In Java, the == operator tests for identity, not for equality (although, if two things are identical, they are obviously also equal).

The nasty thing is that in Java two apparently distinct Strings with the same contents can be equal and identical – but this depends on the underlying JVM and other conditions. Meaning, you should not rely on this!

So if Student::getId and Student::getPhoneNumbre do return object references and not Primitives, you need to compare them with Object::equals:

if( newStudent.getId().equals( student.getId() ) 
    || newStudent.getPhoneNumbre().equals( student.getPhoneNumbre() ) ) …

I assume you are aware that your logic identifies a new student as a duplicate of an existing one when at least id or phone number are equals.
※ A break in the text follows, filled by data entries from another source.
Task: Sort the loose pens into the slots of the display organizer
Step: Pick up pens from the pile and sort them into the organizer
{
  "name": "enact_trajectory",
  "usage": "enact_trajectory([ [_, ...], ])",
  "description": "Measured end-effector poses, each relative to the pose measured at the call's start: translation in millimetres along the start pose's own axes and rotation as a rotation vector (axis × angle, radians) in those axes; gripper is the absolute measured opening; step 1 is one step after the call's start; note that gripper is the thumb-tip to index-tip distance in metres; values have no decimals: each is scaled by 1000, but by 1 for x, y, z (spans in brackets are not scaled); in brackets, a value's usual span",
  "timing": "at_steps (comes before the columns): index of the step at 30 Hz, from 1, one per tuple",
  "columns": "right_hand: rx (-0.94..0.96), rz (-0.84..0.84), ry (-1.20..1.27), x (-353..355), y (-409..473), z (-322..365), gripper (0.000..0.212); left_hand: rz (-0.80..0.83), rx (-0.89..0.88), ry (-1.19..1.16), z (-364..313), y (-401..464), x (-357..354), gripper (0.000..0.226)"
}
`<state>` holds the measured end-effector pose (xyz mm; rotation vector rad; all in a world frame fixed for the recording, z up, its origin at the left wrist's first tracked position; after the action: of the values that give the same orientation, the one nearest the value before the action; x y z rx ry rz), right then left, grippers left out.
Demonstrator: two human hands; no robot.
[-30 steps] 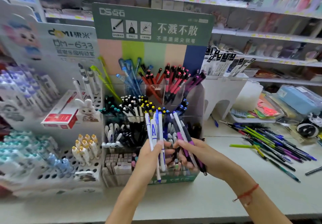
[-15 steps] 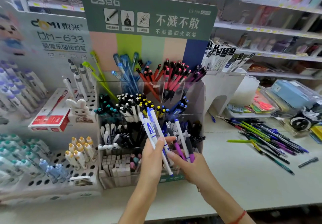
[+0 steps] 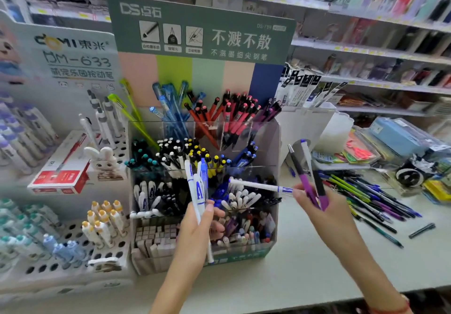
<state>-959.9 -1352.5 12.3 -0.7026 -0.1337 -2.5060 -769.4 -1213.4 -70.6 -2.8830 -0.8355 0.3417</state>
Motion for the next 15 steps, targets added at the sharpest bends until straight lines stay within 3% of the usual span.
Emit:
enact_trajectory([
  [6, 285, 69, -584, -23, 22, 59, 10, 96, 37, 72, -3, -19, 22, 14],
  [9, 317, 92, -851, -61, 37, 67, 16, 98, 43, 61, -5, -25, 31, 14],
  [12, 307, 160, -978, -96, 50, 53, 14, 56, 47, 43, -3, -32, 46, 14],
  [15, 249, 227, -945, -116, 57, 26, 18, 24, 55, 30, 1, -37, 60, 14],
])
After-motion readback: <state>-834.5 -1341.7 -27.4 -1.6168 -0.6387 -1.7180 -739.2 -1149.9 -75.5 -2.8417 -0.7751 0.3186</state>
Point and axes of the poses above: each hand's wrist, its own y-axis towards the middle knuckle, its own x-axis out of the back of the hand, z = x × y, the point moved 9 cm from there along y, towards the middle knuckle, and after that the axes turned 12 degrees about z, right-handed, at the moved point
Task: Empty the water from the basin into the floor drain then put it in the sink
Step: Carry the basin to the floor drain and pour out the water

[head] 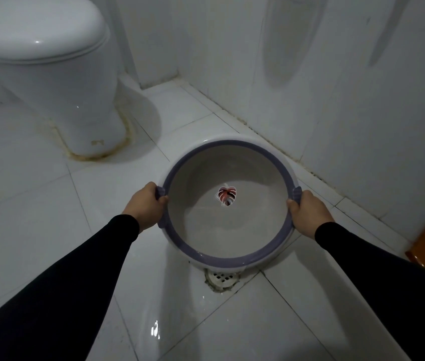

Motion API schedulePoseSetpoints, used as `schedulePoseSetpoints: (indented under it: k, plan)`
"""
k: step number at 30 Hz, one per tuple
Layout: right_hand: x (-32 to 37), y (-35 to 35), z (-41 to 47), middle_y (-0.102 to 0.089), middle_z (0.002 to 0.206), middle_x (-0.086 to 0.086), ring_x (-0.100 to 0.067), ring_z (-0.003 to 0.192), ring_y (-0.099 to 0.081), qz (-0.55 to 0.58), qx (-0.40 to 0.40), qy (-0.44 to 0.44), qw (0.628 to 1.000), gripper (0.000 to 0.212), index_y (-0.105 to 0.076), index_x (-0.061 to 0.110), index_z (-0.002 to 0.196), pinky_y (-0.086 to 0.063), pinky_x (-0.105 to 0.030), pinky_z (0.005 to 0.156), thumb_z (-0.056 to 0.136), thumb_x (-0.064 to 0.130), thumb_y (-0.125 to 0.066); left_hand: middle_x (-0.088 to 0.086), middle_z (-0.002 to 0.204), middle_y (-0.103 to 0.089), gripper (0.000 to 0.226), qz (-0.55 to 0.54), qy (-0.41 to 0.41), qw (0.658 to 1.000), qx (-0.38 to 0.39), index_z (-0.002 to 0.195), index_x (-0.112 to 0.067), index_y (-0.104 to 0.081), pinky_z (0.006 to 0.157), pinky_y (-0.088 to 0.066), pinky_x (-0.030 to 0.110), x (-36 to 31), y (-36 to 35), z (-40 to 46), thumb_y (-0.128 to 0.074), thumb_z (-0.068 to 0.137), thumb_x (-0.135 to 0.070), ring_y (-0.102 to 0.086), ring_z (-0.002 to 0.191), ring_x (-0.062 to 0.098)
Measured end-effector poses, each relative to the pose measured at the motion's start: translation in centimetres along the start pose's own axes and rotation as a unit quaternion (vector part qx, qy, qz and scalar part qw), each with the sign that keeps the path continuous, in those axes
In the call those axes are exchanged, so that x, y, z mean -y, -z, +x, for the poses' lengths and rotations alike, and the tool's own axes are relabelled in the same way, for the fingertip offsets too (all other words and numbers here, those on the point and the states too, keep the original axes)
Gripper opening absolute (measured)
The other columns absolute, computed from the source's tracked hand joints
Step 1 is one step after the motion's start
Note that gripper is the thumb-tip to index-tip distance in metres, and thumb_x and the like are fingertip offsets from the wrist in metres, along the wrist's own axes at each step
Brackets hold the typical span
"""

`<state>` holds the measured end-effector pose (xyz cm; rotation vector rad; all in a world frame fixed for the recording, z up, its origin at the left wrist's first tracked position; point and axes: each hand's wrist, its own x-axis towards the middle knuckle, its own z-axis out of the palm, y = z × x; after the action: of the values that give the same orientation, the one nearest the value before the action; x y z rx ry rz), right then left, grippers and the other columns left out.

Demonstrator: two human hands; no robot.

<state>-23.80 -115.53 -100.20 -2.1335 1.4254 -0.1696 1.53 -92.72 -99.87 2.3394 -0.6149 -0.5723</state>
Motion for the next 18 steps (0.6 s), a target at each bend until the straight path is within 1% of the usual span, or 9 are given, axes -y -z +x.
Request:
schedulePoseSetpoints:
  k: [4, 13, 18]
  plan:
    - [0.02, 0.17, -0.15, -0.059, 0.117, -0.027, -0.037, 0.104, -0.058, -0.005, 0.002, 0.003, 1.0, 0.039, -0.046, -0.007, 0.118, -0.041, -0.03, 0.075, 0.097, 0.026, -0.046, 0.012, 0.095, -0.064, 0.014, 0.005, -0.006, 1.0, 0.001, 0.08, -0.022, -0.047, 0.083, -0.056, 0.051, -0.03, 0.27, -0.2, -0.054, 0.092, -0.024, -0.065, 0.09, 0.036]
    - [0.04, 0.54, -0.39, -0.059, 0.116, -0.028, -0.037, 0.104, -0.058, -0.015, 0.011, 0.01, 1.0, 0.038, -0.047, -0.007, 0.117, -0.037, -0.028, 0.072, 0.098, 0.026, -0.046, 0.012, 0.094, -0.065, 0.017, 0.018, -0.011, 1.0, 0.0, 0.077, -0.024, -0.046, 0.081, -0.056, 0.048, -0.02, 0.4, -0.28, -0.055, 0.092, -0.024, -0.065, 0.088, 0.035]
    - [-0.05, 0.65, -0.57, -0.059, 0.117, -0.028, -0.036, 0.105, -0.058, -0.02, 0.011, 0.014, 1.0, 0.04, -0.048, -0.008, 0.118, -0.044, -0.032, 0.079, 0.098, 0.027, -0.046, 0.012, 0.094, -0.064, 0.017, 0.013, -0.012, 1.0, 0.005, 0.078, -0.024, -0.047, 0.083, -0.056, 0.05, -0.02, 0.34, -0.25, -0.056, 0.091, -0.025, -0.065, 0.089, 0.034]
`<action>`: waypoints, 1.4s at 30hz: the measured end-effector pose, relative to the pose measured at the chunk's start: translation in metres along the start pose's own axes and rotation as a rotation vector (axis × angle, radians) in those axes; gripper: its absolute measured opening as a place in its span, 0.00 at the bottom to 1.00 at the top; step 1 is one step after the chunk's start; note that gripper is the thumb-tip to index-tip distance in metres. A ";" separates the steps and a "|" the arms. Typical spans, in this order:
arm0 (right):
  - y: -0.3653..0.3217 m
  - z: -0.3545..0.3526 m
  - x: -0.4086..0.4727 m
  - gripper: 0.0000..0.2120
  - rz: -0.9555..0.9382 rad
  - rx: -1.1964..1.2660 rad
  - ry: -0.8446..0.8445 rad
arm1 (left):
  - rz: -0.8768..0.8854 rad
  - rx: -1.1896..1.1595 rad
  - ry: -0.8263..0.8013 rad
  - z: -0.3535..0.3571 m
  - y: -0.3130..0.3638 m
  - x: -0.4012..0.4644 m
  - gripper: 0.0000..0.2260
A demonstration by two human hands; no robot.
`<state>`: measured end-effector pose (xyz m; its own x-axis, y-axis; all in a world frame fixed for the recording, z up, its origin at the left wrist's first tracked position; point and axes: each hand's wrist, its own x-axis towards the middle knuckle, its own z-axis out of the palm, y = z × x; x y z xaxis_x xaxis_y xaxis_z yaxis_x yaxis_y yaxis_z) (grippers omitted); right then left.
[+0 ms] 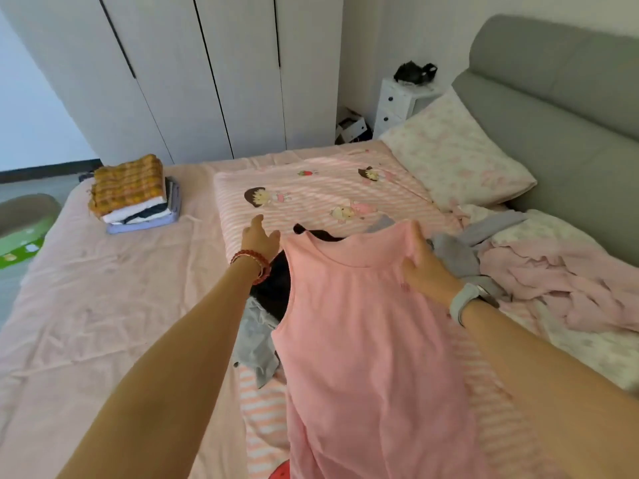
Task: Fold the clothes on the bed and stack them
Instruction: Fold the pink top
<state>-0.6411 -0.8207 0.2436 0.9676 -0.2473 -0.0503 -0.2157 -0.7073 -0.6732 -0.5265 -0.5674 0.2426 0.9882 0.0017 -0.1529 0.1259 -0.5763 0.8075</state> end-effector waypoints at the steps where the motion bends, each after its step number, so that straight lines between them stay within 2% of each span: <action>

Otherwise, when a duplicate requires that both be equal, you should consider to implement the method Object::equals for the class Student; that would simplify the check:

if( newStudent.equals( student ) ) …

An implementation for equals() may look like this:

@Override
public final boolean equals( Object o )
{
  final var retValue = (this == o)
    || (o instanceof Student other
        && Objects.equals( getId(), other.getId() )
        && Objects.equals( getPhoneNumbre(), other.getPhoneNumbre() ));
  
  return retValue;
}

Keep in mind that it is strongly recommended that you always implement also Object::hashCode when you implement Object::equals and vice versa – even when you currently need only one of the methods!

Oh, and in your original code, you need to assure that Student::getId and Student::getPhoneNumbre will not return null; my suggested implementation of equals() does already take care of that.

If you are not stuck to an implementation of List to store the Student instance, you should consider to use an implementation of Set instead: that does the duplicate check automatically on insertion, once you provided Student.equals() and Student.hashCode().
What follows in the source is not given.